Tuesday, November 2, 2010

Inspired Art: "Montana (erased)" by Buddy Bunting

Dawn Quinn reviews Montana (erased) by Buddy Bunting in the current Tacoma Weekly: http://www.tacomaweekly.com/citylife/art/inspired_art/

Inspired Art by Dawn Quinn
Published on Wed, October 27, 2010

Buddy Bunting depicts ‘Montana (erased)’ at the Telephone Room.

Seattle artist Buddy Bunting takes a lot of road trips. In traveling the country, he returns home inspired to work on pieces that encapsulate what he has seen. The Telephone Room Gallery’s newest show, “Montana (erased),” highlights pieces and items he has made and found on a trip to the “Treasure State.”

One element of the exhibit that ties in with the Telephone Room Gallery is a voicemail that Bunting had received while he was away that prompted and inspired the works. According to the gallery’s press release on the show, “an erroneously left answering machine message detailing a stranger’s travels through Montana form the basis for Buddy Bunting’s ‘Montana (erased)’ – continuing the artist’s exploration of the western landscape, its mythology of transcendence, openness and expansion.”

The message was a coincidence, and Bunting kept it on his phone for quite some time. Fellow Washington artist Nicholas Nyland told Bunting about the Telephone Room Gallery and he deemed it the perfect place for his newest show. In the message, the woman relays a past trip during the 1960s in which she and her boyfriend visited and were not met with the warmest reception, which led to them driving through the state and not staying.

On the left wall of the space, eight oil-based pieces don the walls on paper, cardboard and other materials. A bird, train, rocks piled high in the middle of an idyllic valley, sunrise over the horizon, a vintage van, a lone, tall, aging building in the middle of nowhere, trees and a double payphone at night, as seen at a gas station all combine to form images that Bunting likely came across often in his travels, and that together form a personal story.

Straight ahead into the gallery, shelves house more pieces, found and formed by Bunting. A detailed rocky canyon and an ink and pencil depiction of a motor home with “Creation or Bust” and “Honk 4 Jesus” donning the sides frame a hexagonal vase filled with brown flowers. Below, more prints, this time colorful, rocks likely picked up on the road, a landscape photo filled with trees, Book of Mormon and Jehovah’s Witness pamphlets, a National Geographic issue from July 1971 and a phone armed with the infamous voice message fill up the rest of the shelves.

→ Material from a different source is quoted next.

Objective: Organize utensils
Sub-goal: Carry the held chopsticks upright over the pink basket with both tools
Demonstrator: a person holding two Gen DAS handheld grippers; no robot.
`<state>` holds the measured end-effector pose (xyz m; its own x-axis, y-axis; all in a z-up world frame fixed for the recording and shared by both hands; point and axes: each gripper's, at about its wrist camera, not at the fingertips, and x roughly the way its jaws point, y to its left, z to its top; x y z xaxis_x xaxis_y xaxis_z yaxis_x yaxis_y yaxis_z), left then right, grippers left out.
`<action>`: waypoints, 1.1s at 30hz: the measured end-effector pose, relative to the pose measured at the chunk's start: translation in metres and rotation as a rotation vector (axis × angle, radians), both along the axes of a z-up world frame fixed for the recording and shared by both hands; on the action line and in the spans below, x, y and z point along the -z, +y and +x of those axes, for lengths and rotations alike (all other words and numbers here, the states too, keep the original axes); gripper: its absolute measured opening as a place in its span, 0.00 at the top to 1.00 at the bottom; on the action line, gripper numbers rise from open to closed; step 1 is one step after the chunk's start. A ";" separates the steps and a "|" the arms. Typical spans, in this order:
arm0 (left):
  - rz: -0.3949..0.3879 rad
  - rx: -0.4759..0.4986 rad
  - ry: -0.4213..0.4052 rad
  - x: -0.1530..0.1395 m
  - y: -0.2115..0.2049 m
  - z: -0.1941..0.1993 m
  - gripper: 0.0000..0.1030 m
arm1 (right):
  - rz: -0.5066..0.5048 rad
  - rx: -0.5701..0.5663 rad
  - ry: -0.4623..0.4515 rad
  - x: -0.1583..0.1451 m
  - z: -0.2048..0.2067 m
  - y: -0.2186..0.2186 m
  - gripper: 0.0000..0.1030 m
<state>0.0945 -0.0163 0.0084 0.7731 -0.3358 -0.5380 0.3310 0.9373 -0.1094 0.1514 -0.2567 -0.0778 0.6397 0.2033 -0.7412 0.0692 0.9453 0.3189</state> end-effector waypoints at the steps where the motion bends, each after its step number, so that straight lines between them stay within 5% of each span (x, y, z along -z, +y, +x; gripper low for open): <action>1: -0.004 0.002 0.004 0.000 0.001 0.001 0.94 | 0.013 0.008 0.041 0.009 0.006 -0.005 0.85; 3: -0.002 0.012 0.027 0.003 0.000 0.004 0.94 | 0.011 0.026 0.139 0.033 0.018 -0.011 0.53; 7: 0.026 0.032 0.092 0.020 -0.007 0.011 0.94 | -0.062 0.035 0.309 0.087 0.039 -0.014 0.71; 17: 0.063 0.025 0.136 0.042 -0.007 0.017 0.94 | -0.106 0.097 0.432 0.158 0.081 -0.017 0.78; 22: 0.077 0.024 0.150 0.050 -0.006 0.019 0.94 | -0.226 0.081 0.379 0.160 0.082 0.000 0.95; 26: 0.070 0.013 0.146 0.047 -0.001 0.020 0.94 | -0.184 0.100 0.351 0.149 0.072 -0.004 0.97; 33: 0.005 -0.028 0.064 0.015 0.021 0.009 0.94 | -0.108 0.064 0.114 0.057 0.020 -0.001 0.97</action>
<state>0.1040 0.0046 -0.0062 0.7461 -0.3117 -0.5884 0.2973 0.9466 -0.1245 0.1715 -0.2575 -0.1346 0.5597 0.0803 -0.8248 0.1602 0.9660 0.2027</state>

To the right, 10 pieces fill up the expanse of the sea foam green wall. An oil colored piece of canyons tops the left side, with simple color for the sky and brown landscape. Below, five pieces of paper that look as if torn from a Moleskine notebook are all placed in succession after the other with each utilizing only one color and each highlight a store sign or a car seen along the road.

The middle and right side of the wall feature three acrylic paintings, each varying greatly in content. The first has two children’s heads and below, another scenery shot of Montana’s mountain ranges fill the piece with jagged rocks jutting up, green moss covering them and a pale blue sky peeking through with clouds interspersed. To the right, a vivid interpretation of an empty gas station at night shows the brightness of the pumps and the lights of the shop, multi-colored tints that reflect from the ground and the ceiling and all together create an entrancing shot. A print of St. Francis in the dessert that Bunting possibly pulled out of a catalog rounds up the pieces on the wall.

Visitors to Bunting’s show should try to listen to the voicemail message before checking out the other elements, as it is what created the framework for every piece included. Upon playing, listeners will hear a story of a woman being in a remote area and a completely different world than she is used to. Much of Bunting’s works are about Western spaces and feelings of isolation, so the message appearing on his machine when it did was a fateful reminder of his intents and visit. The show fully utilizes the Telephone Room Gallery’s minimalist space and is an opportunity to take in new works from a renowned Northwest artist.

“Montana (erased)” will be on view at the Telephone Room Gallery starting on the night of the show’s opening, Nov. 5, which takes place from 6-10 p.m. and will show through Nov. 30. The pieces are viewable by appointment almost anytime, just e-mail at thetelephoneroom@gmail.com to schedule a time/day. For more information, visit http://thetelephoneroom.blogspot.com/ or “like” the Telephone Room Gallery on Facebook (www.facebook.com/Telephone.Room.Gallery).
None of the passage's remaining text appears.